A possível pandemia seria causada pelo tipo A do vírus influenza, cujos subtipos são determinados pela composição de glicoproteínas virais hemaglutininas (H) e neuraminidases (N) – o que explica a nomenclatura H5N1 dada ao vírus causador da gripe aviária. “Já foram descritos 16 tipos de hemaglutininas e nove de neuraminidases, agrupados em diferentes arranjos, gerando distintos subtipos. Isso somado ao fato de que a transmissão é feita pelo ar, acaba causando um temor muito grande”, Motta esclarece. Entre as aves, a transmissão ocorre tanto através do ar – a exemplo de uma gripe comum –, como através da ingestão de fezes frescas ou particuladas, principalmente na forma de aerossol. “Nas aves, o vírus se replica normalmente no trato gastrintestinal”, o pesquisador alerta. No homem e nos mamíferos em geral, o vírus se replica no trato respiratório superior e, nos casos graves, no trato respiratório inferior.

Os primeiros sintomas nos pacientes infectados são parecidos com os de uma gripe comum: febre acompanhada de dores na cabeça e no corpo, que depois evoluem para dificuldade de respiração e outras complicações mais severas. Assim que entra no corpo humano, o H5N1 se aloja no pulmão e rapidamente afeta os rins e fígado, podendo levar a óbito por pneumonia viral, hepatite ou falência múltipla dos órgãos.
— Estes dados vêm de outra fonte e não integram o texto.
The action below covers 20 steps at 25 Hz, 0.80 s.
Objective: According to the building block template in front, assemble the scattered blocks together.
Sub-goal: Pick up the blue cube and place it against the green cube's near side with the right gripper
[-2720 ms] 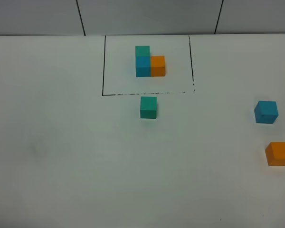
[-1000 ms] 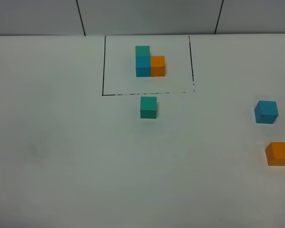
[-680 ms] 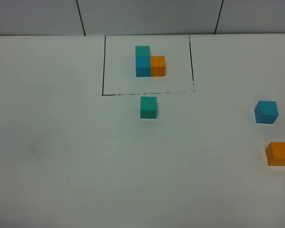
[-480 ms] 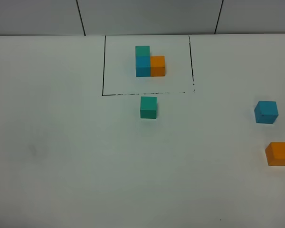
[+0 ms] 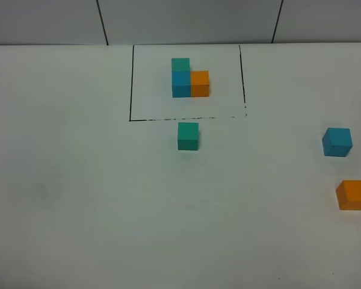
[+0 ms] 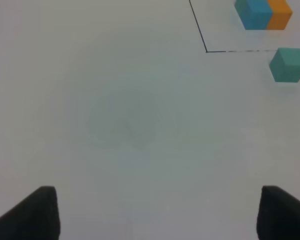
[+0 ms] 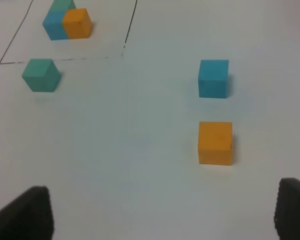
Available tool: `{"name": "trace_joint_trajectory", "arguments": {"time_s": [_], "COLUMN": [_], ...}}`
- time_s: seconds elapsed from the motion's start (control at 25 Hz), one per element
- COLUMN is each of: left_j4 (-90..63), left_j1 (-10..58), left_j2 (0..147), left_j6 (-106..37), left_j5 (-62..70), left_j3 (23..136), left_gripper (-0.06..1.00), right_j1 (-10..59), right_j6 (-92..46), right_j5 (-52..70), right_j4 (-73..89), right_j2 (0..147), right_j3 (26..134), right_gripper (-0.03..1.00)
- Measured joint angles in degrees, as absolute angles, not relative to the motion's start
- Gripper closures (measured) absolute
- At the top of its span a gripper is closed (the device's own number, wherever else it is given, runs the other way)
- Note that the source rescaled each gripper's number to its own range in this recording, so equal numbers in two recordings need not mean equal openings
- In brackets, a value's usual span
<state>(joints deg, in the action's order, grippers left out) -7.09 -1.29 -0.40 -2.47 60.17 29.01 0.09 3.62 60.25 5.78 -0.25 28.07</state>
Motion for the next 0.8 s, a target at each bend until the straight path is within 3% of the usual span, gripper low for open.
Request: {"name": "trace_joint_trajectory", "arguments": {"time_s": [0.52,0.8], "left_j4": [-7.11,-7.11], "left_j1": [-1.29,-1.29], "left_j2": [-0.40,-0.40], "left_j6": [-2.47,-2.47], "left_j5": [60.17,60.17], "left_j3": [29.01,29.01], "left_gripper": [0.13,0.13], "right_j1": [0.09,0.09], "right_j6": [3.45,4.16], "right_j5": [60.25,57.11], "right_j4": [5.87,5.59], "right_j2": [0.02,15.40], "right_j3": [28.07,29.81], "right_gripper": [0.19,0.19]}}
“Para que o paciente seja considerado um caso suspeito ele tem que, além de apresentar a sintomatologia clínica, ser oriundo de um local onde existe a transmissão ou ter tido contato direto com aves”, o pesquisador resume. O principal temor é que a evolução do vírus abra caminho para que ele passe a ser transmitido entre humanos.
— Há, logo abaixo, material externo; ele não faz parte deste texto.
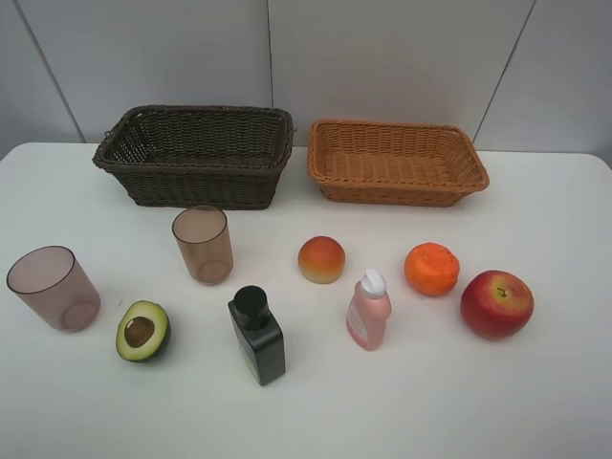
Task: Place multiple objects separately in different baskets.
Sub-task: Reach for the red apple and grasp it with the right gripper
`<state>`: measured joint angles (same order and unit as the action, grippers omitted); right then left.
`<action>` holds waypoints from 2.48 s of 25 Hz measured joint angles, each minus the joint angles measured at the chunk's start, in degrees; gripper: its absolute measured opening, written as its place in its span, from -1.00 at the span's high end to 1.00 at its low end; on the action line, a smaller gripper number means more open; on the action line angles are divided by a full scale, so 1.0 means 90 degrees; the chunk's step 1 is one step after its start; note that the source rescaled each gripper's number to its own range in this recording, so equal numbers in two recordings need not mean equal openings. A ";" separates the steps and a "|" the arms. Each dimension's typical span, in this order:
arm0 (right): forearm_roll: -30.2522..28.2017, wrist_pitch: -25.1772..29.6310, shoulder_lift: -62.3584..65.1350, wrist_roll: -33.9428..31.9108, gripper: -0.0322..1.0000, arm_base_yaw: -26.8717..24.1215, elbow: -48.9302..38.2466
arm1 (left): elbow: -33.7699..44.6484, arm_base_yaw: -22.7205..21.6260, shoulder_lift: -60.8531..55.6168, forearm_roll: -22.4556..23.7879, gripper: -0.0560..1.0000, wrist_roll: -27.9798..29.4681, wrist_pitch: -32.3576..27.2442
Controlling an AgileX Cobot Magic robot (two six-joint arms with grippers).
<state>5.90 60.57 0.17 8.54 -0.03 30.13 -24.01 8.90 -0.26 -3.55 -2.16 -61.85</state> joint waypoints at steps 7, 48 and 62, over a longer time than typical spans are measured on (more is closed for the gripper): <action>0.0000 0.0000 0.0000 0.0000 -0.83 0.0000 0.0000 | 0.0000 0.0000 0.0000 0.0000 -1.00 0.0000 0.0000; -0.0006 -0.0334 -0.4548 -0.0003 -0.83 0.0000 0.1000 | 0.0000 0.0000 0.0000 0.0000 -1.00 0.0000 0.0000; 0.0279 -0.1169 -0.6616 0.0453 -0.82 0.0000 0.1007 | 0.0000 0.0000 0.0000 0.0000 -1.00 0.0000 0.0000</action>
<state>8.41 50.06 -59.37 12.61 -0.03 39.19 -24.01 8.90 -0.26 -3.55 -2.16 -61.85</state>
Drogas antivirais que diminuem as chances da doença se espalhar no organismo tornaram-se uma opção de tratamento. “Os estudos sobre estas drogas ainda são muito incipientes. Seus fabricantes afirmam que a duração dos sintomas diminuem em torno de 20 a 36 horas. É uma opção com custo muito alto e ainda produzida em escala reduzida”, Motta pondera, ressaltando que uma vacina seria o método mais eficaz contra a doença. “Porém, os estudos para uma vacina são sempre direcionados para uma amostra estabelecida. Como no caso do influenza diferentes variantes podem surgir do mesmo subtipo, o desafio está em identificar uma cepa capaz de gerar imunidade ao vírus pandêmico. Mas qual seria esta variante?”, dispara.
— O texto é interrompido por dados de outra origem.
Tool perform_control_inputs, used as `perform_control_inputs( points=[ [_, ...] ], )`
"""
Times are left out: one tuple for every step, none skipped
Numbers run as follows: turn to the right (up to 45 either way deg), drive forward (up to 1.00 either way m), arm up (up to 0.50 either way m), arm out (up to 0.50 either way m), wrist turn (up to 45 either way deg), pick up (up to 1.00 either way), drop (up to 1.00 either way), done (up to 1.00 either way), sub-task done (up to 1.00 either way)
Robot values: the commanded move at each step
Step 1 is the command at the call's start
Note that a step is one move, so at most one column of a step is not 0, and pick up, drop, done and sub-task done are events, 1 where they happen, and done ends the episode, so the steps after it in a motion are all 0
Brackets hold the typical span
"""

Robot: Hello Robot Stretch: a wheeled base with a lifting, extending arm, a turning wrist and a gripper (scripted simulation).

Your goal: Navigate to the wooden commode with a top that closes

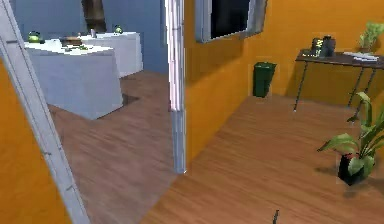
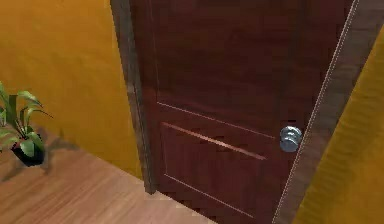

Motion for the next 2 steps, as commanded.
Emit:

O sacrifício em massa de aves foi uma das primeiras medidas adotadas para impedir uma pandemia. Hoje, estudos para o desenvolvimento de uma vacina e o monitoramento dos padrões de imigração das aves silvestres, vetores naturais do vírus, pretendem ajudar a impedir que a doença se espalhe.

No Brasil, a preocupação é redobrada. No país, maior exportador de frango do mundo, a chegada do vírus poderia causar um desastre também econômico. Entre as mais importantes medidas preventivas que serão implementadas está o aumento da rigidez na vigilância em aeroportos e alfândegas. “Isso faz todo sentido pelo fato de estarmos localizados em um continente que está fora da rota das principias aves, que obedece a orientação norte-sul. Conseqüentemente, a maior probabilidade é de que o vírus seja trazido por pessoas infectadas oriundas das áreas com maior contaminação”, conclui o especialista.

O fato da produção brasileira de aves ter aumentado muito nos últimos anos também conta a favor. “A maior parte da produção brasileira é industrializada, utiliza alta tecnologia e, por isso, tem rígidas condições de higiene e controle”, finaliza, chamando atenção para o fato de que foram suprimidos neste tipo de atividade os lagos a céu aberto para convívio dos animais, já que nestes ambientes existe a possibilidade de contato com aves migratórias que podem estar infectadas. Além disso, o pesquisador destaca que a maioria dos casos registrados em humanos até o momento ocorreram em pequenas criações, onde os produtores têm contato direto com as fezes de aves contaminadas.